▼

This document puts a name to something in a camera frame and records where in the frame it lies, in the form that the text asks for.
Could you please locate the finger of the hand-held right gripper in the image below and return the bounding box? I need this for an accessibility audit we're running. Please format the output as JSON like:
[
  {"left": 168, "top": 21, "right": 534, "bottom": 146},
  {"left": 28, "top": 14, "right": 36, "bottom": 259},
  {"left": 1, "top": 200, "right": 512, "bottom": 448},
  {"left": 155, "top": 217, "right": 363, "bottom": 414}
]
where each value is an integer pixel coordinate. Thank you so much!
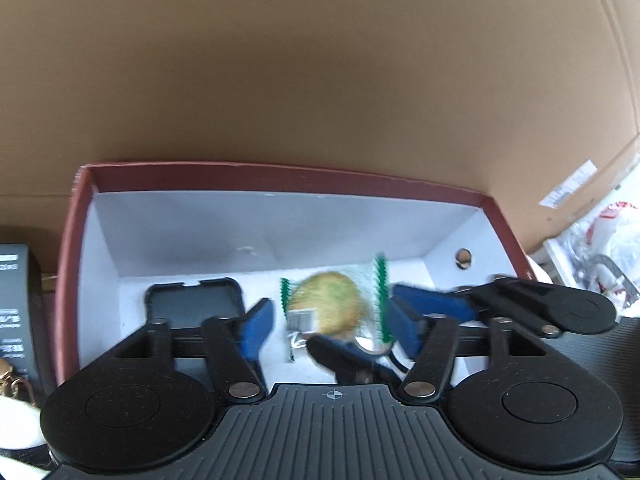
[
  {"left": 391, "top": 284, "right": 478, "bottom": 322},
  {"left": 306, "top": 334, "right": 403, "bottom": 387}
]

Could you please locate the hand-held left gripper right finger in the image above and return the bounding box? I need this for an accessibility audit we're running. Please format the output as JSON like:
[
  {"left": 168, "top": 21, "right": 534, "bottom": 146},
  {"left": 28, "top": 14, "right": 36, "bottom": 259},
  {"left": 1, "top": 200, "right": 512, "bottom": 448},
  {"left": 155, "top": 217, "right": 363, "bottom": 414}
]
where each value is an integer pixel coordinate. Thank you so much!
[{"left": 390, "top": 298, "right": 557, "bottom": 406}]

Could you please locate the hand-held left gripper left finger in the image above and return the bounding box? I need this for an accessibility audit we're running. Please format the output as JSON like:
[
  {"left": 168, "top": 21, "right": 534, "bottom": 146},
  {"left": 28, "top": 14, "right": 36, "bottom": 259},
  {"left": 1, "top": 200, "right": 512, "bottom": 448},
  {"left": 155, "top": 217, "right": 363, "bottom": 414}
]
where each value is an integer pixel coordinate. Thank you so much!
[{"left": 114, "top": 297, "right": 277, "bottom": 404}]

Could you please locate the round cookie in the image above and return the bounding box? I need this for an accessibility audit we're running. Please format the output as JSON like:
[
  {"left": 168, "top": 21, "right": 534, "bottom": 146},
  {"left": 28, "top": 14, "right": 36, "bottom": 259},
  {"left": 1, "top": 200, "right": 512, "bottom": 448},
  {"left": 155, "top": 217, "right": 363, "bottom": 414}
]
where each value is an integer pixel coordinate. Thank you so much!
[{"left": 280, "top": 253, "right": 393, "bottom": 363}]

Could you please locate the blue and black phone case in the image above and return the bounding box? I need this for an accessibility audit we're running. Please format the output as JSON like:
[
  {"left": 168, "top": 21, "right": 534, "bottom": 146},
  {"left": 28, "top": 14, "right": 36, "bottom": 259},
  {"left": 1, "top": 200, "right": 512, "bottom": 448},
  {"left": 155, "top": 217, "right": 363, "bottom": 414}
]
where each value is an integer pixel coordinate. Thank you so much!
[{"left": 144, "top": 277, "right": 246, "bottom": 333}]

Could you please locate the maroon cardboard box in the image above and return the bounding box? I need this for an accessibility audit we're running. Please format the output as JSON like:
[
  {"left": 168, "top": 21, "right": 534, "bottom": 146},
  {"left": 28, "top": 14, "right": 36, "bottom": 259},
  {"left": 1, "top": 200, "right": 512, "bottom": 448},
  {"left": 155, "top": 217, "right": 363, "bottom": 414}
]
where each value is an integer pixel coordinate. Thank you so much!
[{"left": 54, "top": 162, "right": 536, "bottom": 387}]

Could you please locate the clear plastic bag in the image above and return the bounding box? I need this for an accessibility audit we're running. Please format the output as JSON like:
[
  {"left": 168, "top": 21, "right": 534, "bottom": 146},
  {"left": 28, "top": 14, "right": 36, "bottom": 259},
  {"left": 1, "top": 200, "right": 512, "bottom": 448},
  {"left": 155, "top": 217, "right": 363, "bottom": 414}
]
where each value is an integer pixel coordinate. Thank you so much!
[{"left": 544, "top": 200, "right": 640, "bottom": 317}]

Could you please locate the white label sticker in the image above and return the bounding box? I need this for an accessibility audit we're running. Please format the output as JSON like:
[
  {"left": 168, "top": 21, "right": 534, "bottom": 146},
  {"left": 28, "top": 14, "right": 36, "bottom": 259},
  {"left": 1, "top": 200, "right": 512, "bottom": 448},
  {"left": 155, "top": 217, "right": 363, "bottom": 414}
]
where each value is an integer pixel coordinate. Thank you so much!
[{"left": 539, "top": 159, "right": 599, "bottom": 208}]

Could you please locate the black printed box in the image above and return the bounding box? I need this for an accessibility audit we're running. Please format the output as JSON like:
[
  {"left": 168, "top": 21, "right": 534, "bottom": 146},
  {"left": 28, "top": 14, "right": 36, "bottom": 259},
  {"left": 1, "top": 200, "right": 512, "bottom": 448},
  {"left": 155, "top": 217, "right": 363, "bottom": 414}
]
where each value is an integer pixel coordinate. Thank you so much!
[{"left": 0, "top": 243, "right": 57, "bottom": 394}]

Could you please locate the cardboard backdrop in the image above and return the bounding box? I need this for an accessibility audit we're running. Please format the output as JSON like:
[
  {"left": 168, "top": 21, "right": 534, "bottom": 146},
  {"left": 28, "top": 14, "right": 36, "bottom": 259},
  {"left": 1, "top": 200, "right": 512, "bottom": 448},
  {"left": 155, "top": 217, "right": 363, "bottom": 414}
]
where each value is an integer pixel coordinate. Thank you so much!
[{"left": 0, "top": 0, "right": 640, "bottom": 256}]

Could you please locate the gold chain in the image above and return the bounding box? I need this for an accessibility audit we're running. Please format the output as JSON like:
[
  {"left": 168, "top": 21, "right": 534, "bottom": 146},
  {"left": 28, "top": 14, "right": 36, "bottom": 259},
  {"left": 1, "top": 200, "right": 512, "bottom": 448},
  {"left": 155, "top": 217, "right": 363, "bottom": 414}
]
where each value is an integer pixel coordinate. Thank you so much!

▲

§ **YOUR INSTRUCTIONS**: Search the data above for lines holding "hand" and copy each of them.

§ **SOLUTION TO THE PROBLEM**:
Could you please locate the finger of the hand-held right gripper in the image below and return the bounding box? I need this for an accessibility audit we're running. Please format the output as JSON like:
Could you please locate the hand-held left gripper right finger in the image above and return the bounding box? I need this for an accessibility audit we're running. Please format the output as JSON like:
Could you please locate the hand-held left gripper left finger in the image above and return the bounding box? I need this for an accessibility audit we're running. Please format the output as JSON like:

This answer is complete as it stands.